Purchased from: eCiggies
Price: R130 / 30ml per bottle

*Flavour Description:* 

“The perfect blend of roasted Italian coffee beans, hints of caramel and nuts and a pleasantly sweet aroma.”

VG/PG: 50/50 (both the 18mg and zero nic are the same VG/PG).

*18mg freebase nic*

Mod: Joyetech EGO AIO ECO
Coil: Commercial BFHN 0.5ohm
Watts: 6W – 8W

*My comments: *

Due to the high nic I vaped the 18mg in an EGO AIO ECO, in which the flavours are usually somewhat muted. However, in this case, the strong roast coffee wasn’t shy in coming through! I didn’t pick up on the other flavours and there was very little sweetness.

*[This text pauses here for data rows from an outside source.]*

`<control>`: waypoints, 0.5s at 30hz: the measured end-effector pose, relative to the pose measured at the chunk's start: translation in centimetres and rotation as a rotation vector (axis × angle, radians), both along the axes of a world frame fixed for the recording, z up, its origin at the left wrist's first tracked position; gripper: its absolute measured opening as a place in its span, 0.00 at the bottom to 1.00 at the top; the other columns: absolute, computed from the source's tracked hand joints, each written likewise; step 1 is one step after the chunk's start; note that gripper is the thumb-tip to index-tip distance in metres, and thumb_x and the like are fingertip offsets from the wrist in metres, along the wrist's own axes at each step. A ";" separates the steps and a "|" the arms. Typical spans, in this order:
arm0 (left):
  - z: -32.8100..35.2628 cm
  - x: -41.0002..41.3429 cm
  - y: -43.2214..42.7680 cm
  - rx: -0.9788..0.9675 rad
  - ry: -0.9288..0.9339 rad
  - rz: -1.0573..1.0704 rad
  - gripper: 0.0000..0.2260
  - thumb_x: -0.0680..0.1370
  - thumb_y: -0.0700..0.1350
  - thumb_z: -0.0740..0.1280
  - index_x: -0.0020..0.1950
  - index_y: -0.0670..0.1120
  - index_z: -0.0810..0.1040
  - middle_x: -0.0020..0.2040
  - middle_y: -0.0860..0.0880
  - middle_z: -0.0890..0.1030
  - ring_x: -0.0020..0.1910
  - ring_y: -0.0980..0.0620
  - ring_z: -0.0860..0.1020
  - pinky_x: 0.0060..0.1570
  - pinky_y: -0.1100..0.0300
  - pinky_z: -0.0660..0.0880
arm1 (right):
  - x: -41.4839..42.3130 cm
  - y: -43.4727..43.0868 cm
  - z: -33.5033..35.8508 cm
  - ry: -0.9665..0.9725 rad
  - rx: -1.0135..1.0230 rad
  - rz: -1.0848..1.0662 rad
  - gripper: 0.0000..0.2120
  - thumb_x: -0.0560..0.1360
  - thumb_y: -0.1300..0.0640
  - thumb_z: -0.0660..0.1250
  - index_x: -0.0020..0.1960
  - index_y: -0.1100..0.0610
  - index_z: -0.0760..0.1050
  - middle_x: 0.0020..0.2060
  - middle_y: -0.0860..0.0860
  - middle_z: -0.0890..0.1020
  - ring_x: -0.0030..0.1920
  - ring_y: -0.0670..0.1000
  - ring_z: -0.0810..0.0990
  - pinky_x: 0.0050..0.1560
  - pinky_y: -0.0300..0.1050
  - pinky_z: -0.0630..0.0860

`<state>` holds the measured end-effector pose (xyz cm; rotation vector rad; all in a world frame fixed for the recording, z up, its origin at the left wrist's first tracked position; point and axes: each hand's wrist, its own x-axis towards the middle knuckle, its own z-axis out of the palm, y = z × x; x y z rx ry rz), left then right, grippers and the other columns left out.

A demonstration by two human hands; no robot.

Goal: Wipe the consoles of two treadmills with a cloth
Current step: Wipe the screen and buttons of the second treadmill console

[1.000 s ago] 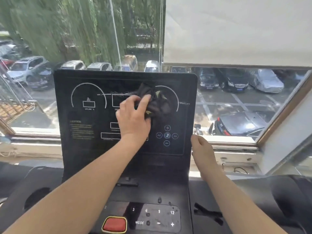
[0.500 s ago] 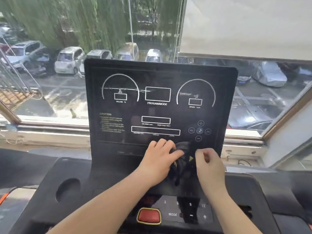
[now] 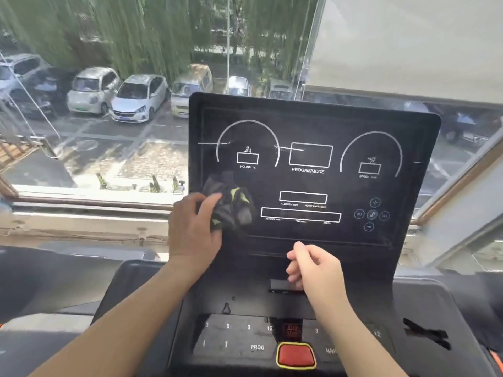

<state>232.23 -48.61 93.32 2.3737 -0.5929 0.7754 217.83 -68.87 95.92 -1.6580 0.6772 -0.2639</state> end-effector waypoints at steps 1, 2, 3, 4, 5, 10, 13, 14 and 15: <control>1.5 0.5 -2.0 -0.049 -0.012 0.013 0.32 0.63 0.34 0.76 0.67 0.46 0.77 0.57 0.40 0.76 0.52 0.36 0.75 0.50 0.43 0.76 | 0.0 -0.4 0.4 -0.008 0.017 -0.041 0.17 0.84 0.55 0.65 0.41 0.61 0.83 0.26 0.50 0.80 0.27 0.48 0.77 0.33 0.45 0.76; 2.8 0.7 -4.2 -0.069 -0.003 0.014 0.31 0.65 0.36 0.75 0.68 0.47 0.76 0.57 0.40 0.76 0.53 0.36 0.75 0.49 0.43 0.75 | -0.1 -0.8 0.7 -0.014 0.026 -0.077 0.17 0.84 0.55 0.65 0.41 0.62 0.83 0.26 0.50 0.80 0.27 0.48 0.76 0.31 0.41 0.75; 3.7 0.7 -6.3 -0.065 0.018 0.004 0.31 0.66 0.38 0.75 0.69 0.49 0.76 0.58 0.40 0.77 0.53 0.36 0.75 0.48 0.44 0.74 | -0.1 -1.2 0.9 -0.017 0.024 -0.106 0.17 0.84 0.56 0.65 0.41 0.62 0.82 0.26 0.50 0.80 0.26 0.48 0.76 0.29 0.40 0.74; 4.1 0.2 -8.3 -0.043 0.032 -0.019 0.31 0.66 0.39 0.75 0.69 0.51 0.77 0.59 0.41 0.77 0.54 0.37 0.74 0.47 0.45 0.73 | -0.2 -1.5 1.1 -0.020 0.017 -0.130 0.17 0.85 0.56 0.65 0.41 0.62 0.82 0.25 0.50 0.80 0.26 0.48 0.76 0.28 0.40 0.73; 3.8 -0.7 -10.0 -0.001 0.035 -0.068 0.31 0.65 0.41 0.75 0.68 0.52 0.78 0.59 0.43 0.77 0.55 0.38 0.74 0.47 0.46 0.72 | -0.4 -1.9 1.2 -0.020 0.011 -0.149 0.18 0.85 0.56 0.65 0.39 0.61 0.81 0.25 0.50 0.79 0.26 0.49 0.75 0.29 0.41 0.72; -1.6 -5.2 -11.4 0.458 -0.002 -0.473 0.30 0.63 0.41 0.74 0.65 0.57 0.78 0.58 0.49 0.77 0.53 0.43 0.75 0.48 0.49 0.68 | -1.5 -2.5 0.6 -0.009 0.052 -0.181 0.20 0.83 0.56 0.66 0.33 0.61 0.75 0.25 0.54 0.73 0.27 0.51 0.70 0.29 0.44 0.69; -2.5 -4.4 -6.1 0.343 0.028 -0.298 0.30 0.63 0.39 0.72 0.65 0.54 0.80 0.56 0.46 0.79 0.50 0.40 0.76 0.44 0.49 0.71 | -2.1 -1.6 -0.3 0.013 0.088 -0.126 0.21 0.83 0.57 0.66 0.32 0.62 0.75 0.24 0.53 0.73 0.26 0.51 0.69 0.30 0.45 0.69; -2.7 -3.6 -3.9 0.278 0.037 -0.211 0.31 0.61 0.38 0.74 0.65 0.52 0.80 0.56 0.44 0.79 0.50 0.39 0.76 0.43 0.48 0.73 | -2.1 -1.2 -0.5 0.022 0.095 -0.102 0.21 0.83 0.57 0.66 0.33 0.62 0.75 0.24 0.53 0.73 0.25 0.51 0.69 0.30 0.44 0.70; -3.0 -2.7 -1.5 0.219 0.051 -0.138 0.33 0.60 0.36 0.76 0.66 0.50 0.80 0.57 0.42 0.79 0.51 0.38 0.76 0.44 0.47 0.75 | -2.0 -0.7 -0.8 0.033 0.100 -0.077 0.20 0.83 0.57 0.66 0.33 0.63 0.75 0.24 0.53 0.73 0.24 0.50 0.69 0.30 0.43 0.70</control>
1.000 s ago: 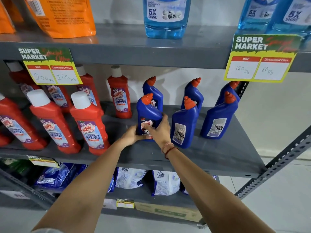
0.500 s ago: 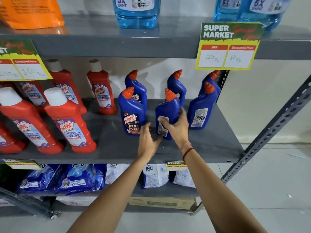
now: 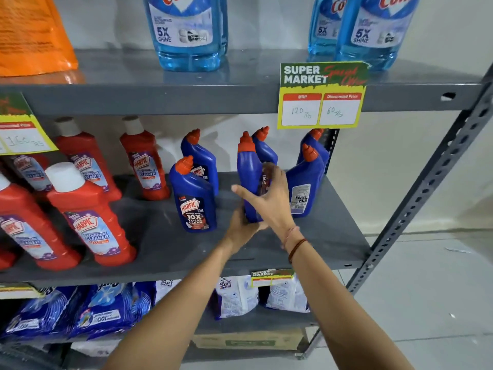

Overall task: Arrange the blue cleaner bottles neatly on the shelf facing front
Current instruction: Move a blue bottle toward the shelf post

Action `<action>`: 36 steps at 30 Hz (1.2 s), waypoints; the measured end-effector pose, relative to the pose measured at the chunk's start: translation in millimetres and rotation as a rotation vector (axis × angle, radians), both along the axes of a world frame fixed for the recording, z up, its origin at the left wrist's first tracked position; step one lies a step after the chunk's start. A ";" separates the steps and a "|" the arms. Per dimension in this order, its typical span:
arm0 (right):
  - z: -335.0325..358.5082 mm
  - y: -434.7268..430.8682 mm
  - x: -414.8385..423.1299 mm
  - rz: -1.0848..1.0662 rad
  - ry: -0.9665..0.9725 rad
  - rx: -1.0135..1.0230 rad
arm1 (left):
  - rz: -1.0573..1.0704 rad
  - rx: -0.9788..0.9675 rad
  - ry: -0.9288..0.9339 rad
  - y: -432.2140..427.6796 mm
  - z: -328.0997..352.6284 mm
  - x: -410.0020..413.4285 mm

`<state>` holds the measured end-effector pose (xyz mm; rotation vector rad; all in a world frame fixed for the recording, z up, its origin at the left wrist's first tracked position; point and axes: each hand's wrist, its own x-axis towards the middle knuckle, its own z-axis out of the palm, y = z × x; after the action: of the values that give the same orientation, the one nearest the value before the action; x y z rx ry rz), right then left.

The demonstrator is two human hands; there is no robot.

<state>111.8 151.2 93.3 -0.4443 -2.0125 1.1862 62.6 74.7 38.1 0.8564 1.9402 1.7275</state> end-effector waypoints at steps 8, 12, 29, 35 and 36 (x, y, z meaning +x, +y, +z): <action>-14.6 41.3 -0.8 -0.012 -0.018 -0.222 | -0.199 -0.170 -0.028 -7.7 2.6 -32.8; -32.7 36.3 -12.4 -0.090 0.046 -0.151 | -0.089 -0.365 0.124 8.5 -8.4 -45.1; -55.5 71.0 30.8 -0.293 0.210 -0.186 | 0.401 -0.069 0.400 -5.5 -41.0 -2.1; -40.9 133.7 35.2 -0.114 -0.060 -0.228 | -0.005 -0.171 0.461 37.0 -34.6 35.5; -39.7 139.8 32.6 -0.048 -0.128 -0.224 | -0.017 -0.195 0.449 47.7 -33.1 39.6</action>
<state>144.4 290.9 53.6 -0.6916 -1.9710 1.3905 102.2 122.3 5.0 1.2627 2.3264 1.3892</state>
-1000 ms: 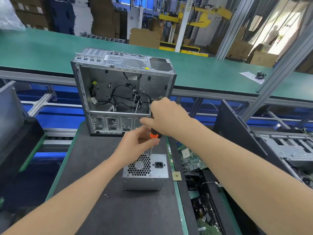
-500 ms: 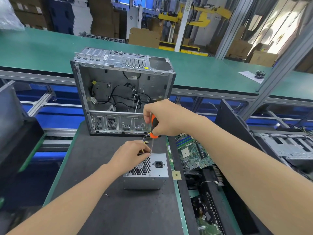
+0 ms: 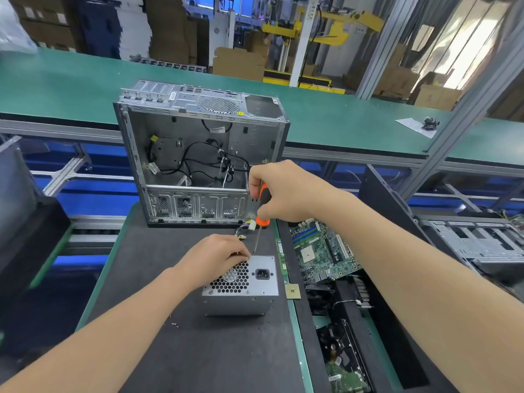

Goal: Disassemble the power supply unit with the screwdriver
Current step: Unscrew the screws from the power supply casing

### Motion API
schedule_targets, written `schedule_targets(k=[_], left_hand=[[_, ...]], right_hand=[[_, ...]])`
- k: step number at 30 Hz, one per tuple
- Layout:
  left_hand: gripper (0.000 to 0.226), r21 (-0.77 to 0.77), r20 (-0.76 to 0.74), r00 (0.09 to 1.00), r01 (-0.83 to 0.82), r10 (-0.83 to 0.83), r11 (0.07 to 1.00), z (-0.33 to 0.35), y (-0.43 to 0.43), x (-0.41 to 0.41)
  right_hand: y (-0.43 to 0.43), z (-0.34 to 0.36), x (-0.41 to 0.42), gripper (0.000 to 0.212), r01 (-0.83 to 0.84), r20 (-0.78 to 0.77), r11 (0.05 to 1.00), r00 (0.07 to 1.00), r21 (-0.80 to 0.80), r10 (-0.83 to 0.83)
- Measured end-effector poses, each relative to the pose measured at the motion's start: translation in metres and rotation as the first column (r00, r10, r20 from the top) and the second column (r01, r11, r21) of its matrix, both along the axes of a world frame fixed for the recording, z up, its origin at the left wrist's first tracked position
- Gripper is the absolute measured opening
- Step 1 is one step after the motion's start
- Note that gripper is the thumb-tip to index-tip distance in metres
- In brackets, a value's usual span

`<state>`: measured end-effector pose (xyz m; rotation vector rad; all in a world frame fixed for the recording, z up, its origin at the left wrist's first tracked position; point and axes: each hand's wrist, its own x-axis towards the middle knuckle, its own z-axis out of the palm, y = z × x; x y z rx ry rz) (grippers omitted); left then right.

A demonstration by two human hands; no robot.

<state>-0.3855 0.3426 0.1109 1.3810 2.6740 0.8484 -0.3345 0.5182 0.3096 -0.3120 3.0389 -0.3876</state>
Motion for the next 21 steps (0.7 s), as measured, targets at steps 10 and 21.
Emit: schedule_targets(k=[10,21], left_hand=[[0.023,-0.160,-0.089,0.996,-0.012,-0.003,0.987,0.000,0.009,0.000],[0.014,0.224,0.275,0.923,-0.333,0.268,0.916,-0.008,-0.021,-0.006]], right_hand=[[0.000,-0.001,0.002,0.026,0.015,-0.001,1.000,1.000,-0.025,-0.015],[-0.004,0.001,0.001,0.026,0.018,-0.081,0.998,0.996,-0.060,-0.023]])
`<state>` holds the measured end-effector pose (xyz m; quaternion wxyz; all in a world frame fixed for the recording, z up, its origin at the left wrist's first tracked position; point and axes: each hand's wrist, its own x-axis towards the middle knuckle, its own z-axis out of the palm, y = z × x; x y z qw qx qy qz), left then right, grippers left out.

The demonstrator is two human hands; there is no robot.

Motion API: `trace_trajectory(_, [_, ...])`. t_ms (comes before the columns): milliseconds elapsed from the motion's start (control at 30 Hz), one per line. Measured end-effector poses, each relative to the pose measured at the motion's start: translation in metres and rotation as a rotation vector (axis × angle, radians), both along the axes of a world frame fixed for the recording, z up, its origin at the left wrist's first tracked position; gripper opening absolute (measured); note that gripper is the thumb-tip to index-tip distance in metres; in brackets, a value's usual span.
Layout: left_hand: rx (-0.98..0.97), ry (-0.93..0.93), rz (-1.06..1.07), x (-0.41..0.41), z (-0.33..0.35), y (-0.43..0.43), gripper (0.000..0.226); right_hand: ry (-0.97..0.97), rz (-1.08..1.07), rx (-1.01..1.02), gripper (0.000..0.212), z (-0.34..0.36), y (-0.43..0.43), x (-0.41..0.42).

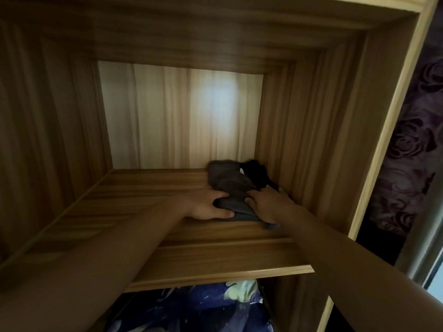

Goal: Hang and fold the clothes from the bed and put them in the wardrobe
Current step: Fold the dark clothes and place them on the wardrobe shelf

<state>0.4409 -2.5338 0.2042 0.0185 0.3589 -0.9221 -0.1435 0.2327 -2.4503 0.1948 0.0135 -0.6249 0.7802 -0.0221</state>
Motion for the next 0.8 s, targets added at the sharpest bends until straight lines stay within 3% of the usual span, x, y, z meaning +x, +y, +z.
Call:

I haven’t vaped a high freebase nic for a long time and ohhhhhhhhhhhhhhhhh I really enjoyed the throat hit! In fact, it has persuaded me to go back to high nic freebase instead of vaping nic salts!

*Would I buy this juice again:* Yes, I sure would!!

---------------------------

*9mg (freebase)*

In order to get a 9mg, the 18mg and zero nic were mixed, 50% of each.

Mod: Eleaf iJust 3 
Coil: Commercial - Kanthal Net and Multihole HW-M 0.15 ohm
Watts: 80W

*My comments: *

In the iJust 3 the coffee is a very strong roast indeed, off-set by a little sweetness from the caramel. I don’t pick up on the nuts, but I think my insensitive palate is probably more at fault than the juice. 

The sweet flavour mixed with a very strong roast coffee is a most delectable combination!

I think it’s an excellent idea to have a high freebase nic available e.g. 18mg as well as a zero nic, so that vapers can mix it to attain whichever strength they desire. It also allows new vapers, who are still unsure of their preferred nic strength, to experiment without needing to buy a few bottles of varying nic strengths. 


*Would I buy and mix the 18mg and zero again?* Most definitely!

_Coffee Review #112_

Reactions: Like 1 | Informative 1


----------



## Silver (12/7/19)

Thanks @Hooked
Interesting!
I have noted this. Nice to know you like it

Reactions: Like 1


----------



## Nitro (12/7/19)

Always enjoyed the coffee flavor from Liqua. Quite strong but enjoyable.

Reactions: Like 1


----------